The writer of letters/emails retains copyright. But when those letters are gratuitously abusive, somewhat cranky and defamatory, I think it is OK to reproduce excerpts here. Under normal circumstances I would credit them to the writer. In this case, let’s just say that they are from ‘Mariel Newley’. This is a small selection.
I decided that if I carried through my plan to re-join as Mariel, this would only cause further pain. I am not interested in taking revenge. What I want isn’t to humiliate you by showing up your cruelty and prejudice, although God knows, you bloody well deserve it. What I’m interested in is justice.
I am not, as I think I’ve just shown in taking the decision not to proceed with my plan, a vengeful person, or a natural bearer of grudges. I am quite capable of forgiving and forgetting, with no bad feeling remaining. That would be the ideal outcome - such problems as these are best dead and buried.
I want an (sic) re-admittance to The Fiction Workhouse. I hope you appreciate the fact that I have decided not to pursue my plan to re-join the Workhouse as Mariel I really believe I could have done your reputation some serious damage…
it would not be a good idea to blog about this. …I would be absolutely furious to find my real name on your blog, so furious that I would have to take some action about it - I am using a pen name because someone in the writing world has hurt me and damaged my reputation as a writer, and if you talk about it online, … editors will then know that this person was you. I’d strongly advise you not to mention it at all. I’m quite angry enough as it is.
Well, I don't quite know what to think. But I would like to say the following:
Message to Editors – I am indeed the person who removed a member from my small private writing site, in mid 2008, for the benefit of the team. Her identity is known only to the then members of that group. I gather her demand for readmission has been declined for the second time in a year by those who are running the site. We all rather hope this is an end to this silly behaviour.
I have judged writing competitions for a few years now and am not in the habit of choosing work according to whether or not I ‘like’ that writer, which is what I am being accused of, among other things. That is a serious allegation.

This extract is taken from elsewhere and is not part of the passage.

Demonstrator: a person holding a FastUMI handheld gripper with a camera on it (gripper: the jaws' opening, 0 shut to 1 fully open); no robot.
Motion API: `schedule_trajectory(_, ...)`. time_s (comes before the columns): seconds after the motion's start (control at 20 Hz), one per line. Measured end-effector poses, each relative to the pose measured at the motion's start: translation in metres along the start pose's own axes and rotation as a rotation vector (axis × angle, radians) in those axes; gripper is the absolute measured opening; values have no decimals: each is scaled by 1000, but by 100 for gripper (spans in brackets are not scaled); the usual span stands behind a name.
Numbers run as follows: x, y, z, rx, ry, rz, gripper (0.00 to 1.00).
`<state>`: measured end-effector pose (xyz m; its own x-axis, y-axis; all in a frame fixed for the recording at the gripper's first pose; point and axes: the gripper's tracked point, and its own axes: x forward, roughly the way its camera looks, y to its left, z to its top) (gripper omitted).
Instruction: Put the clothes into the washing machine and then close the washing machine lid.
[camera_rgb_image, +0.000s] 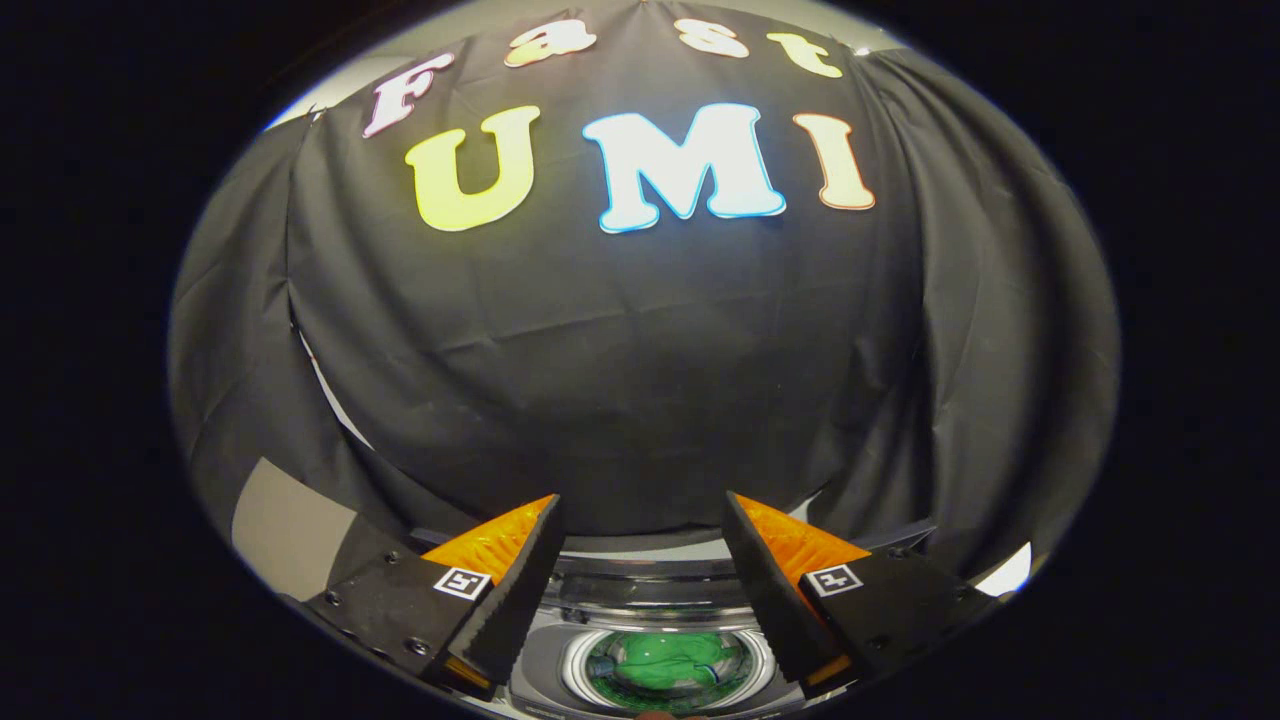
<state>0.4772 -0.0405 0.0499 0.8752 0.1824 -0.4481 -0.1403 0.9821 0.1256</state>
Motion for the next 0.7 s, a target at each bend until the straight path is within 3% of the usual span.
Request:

Message to ‘Mariel Newley’: Your flash piece would have won the competition, because it was the best, whoever’s name was on the piece. I wish you continued good luck under whichever name you use, and hope that you can now look back and see that your time at The Fiction Workhouse indeed did sharpen your work. But being a good writer does not mean you can demand membership of a private group any more than you can demand to stay at my home.
8. Other writing groups that may be of interest:
Critter’s bar is a mixed genre closed site for writers of all levels and it is free of charge. There is also a ‘group within a group’ for those working in greater depth on anon-posted work
Writewords is a paying site but inexpensive. It has some closed groupings in the many forms of fiction poetry novel and so on. There are many ‘site experts’, novelists, poets, short story writers, who give their advice freely. Open discussion forums, lots of calls for subs and writing job info.
Alex Keegan’s Bootcamp Paying site, with tough single-minded tuition style. Where I learned. Hard work required.
9. Reading news
This week I’ve read and can thoroughly recommend Colum McCann’s collection of short stories, Fishing the Sloe-Black River. One reviewer said this:
I think I’ll find myself dipping back into McCann’s River whenever I feel the need to connect with a story. McCann’s taut prose, imaginative descriptions, and characters that seem too deep to have been created in so few words, are part of a masterful collection of short fiction that places him solidly in the lineage of great Irish short story writers. To borrow one of McCann’s own descriptions, his writing is “as sharp as a new blade of grass,” and Fishing the Sloe-Black River is an impressive collection from a remarkable voice.
10. Theatre news
I saw La Cage Aux Folles at The Playhouse Theatre with my daughter in law… it is fabulous! One of my favourite films from decades back.
That is it for this week. Have a good one, write well.